I'm torn about the rating because I personally didn't like the story and not through the fault of the author. However, I couldn't give it three stars because I couldn't say I liked it either.
The story is about the life of Gabrielle de Montserrat, a sheltered aristocratic female who suffers the ill-treatment from everyone around her in one form or another. Gabrielle tells her tale in a distant voice recounting the events of her past though we do get glimpses of her current situation.
The historical landscape was intriguing though superficial. You get a glimpse of provincial life, court life, Parisian aristocracy and life after the Revolution. However, it is not a history lesson. While many prominent characters are loosely based in history, it mere serves as a backdrop for Gabrielle's story.
I personally didn't enjoy this novel because I found the main character's disposition and situation to be very painful to read. She is pretty much passive and her tone is dull for the majority of the novel though we get moments of spirit. I also felt as if everything but the kitchen sink was also thrown at her. But still, I read on as her tale was nonetheless engrossing.

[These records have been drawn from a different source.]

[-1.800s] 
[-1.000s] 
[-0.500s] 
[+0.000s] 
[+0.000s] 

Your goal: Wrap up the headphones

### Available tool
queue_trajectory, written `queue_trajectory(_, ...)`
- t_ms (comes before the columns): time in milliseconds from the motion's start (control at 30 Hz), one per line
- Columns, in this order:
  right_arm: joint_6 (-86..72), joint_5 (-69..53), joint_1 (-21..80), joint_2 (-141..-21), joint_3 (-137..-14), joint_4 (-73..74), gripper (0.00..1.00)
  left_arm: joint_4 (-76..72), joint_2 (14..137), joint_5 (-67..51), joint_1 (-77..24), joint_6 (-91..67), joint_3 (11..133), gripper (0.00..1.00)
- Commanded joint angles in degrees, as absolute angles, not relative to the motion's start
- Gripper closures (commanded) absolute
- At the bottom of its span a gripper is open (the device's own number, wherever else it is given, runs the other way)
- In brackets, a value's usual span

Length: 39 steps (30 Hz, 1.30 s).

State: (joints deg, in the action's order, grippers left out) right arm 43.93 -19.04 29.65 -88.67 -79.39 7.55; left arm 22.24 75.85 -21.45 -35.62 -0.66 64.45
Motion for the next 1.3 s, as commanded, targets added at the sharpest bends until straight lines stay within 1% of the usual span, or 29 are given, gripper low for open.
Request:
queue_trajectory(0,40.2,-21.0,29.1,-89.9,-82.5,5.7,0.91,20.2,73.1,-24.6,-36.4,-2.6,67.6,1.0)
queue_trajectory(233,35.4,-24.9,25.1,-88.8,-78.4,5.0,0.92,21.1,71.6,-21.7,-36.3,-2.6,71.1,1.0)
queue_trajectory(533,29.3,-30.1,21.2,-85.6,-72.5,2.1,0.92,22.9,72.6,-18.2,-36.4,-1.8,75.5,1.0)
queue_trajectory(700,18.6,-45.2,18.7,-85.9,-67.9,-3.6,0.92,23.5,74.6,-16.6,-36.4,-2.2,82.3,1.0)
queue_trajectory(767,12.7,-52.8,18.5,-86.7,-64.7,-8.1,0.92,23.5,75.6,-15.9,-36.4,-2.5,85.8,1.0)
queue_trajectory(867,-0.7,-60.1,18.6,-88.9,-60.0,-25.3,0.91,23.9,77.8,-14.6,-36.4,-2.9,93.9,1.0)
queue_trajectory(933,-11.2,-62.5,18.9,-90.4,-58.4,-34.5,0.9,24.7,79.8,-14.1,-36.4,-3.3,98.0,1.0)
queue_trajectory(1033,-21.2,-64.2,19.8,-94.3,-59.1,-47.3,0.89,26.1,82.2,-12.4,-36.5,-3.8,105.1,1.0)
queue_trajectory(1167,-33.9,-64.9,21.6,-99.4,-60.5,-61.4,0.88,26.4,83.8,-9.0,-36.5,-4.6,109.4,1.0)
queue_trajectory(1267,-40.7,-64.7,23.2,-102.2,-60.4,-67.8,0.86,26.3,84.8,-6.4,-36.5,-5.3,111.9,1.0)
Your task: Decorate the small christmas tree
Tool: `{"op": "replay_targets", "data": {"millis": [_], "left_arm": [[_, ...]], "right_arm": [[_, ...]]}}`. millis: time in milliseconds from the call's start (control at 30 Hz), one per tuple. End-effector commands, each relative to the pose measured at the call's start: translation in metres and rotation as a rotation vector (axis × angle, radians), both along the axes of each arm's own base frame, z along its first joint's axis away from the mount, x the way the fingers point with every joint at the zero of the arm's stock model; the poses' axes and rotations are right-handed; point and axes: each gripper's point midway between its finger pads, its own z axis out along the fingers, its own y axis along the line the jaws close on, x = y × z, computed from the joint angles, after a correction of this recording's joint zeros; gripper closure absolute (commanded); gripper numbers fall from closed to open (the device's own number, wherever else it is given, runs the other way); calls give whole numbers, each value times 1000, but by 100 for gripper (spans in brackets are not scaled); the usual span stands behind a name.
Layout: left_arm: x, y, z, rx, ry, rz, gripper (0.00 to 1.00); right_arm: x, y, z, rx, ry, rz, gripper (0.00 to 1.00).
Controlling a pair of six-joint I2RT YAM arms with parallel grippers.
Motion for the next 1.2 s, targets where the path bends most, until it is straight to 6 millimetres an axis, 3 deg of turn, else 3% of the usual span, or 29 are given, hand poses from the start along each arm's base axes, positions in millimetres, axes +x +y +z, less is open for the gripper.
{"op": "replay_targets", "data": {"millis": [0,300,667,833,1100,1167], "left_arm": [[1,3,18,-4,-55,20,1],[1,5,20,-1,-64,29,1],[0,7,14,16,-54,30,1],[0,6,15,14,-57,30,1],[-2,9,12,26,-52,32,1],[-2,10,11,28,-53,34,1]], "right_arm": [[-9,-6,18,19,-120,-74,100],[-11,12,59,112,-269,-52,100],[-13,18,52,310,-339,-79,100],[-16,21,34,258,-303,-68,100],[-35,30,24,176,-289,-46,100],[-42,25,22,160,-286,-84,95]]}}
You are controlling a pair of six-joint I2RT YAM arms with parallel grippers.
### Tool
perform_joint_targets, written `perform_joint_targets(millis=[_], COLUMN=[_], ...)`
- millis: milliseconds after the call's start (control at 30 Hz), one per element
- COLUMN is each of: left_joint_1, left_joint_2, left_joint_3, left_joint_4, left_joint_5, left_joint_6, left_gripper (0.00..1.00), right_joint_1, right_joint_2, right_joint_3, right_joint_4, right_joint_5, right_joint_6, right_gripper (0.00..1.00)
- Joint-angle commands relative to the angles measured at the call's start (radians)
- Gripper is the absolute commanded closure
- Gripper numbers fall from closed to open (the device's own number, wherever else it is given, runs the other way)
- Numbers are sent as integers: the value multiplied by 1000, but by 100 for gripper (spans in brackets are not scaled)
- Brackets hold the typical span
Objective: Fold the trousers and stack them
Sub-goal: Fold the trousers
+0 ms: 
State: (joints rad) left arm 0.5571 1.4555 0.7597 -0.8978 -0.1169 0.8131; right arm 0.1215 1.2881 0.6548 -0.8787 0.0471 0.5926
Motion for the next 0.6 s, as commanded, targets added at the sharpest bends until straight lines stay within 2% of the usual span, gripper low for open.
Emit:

There is the suspense of how Jean-Andre would treat her after they met up again. The flash forwards were clever devices that kept me interested to find out what happened since you know Gabrielle and Aimee were still alive and that she has a granddaughter (don't worry, this isn't a spoiler as this is revealed early in the story). I was really curious as to how the story would end.
Truthfully, if the story were more my taste, I'd at least rate it a 3 or a 4. So, if that doesn't bother you, then you are in for a good read where your emotional heart strings will be pulled by how powerless Gabrielle is. If passive main female characters subjected to so many abusive situations doesn't sit right with you, then you might want to pass on this one.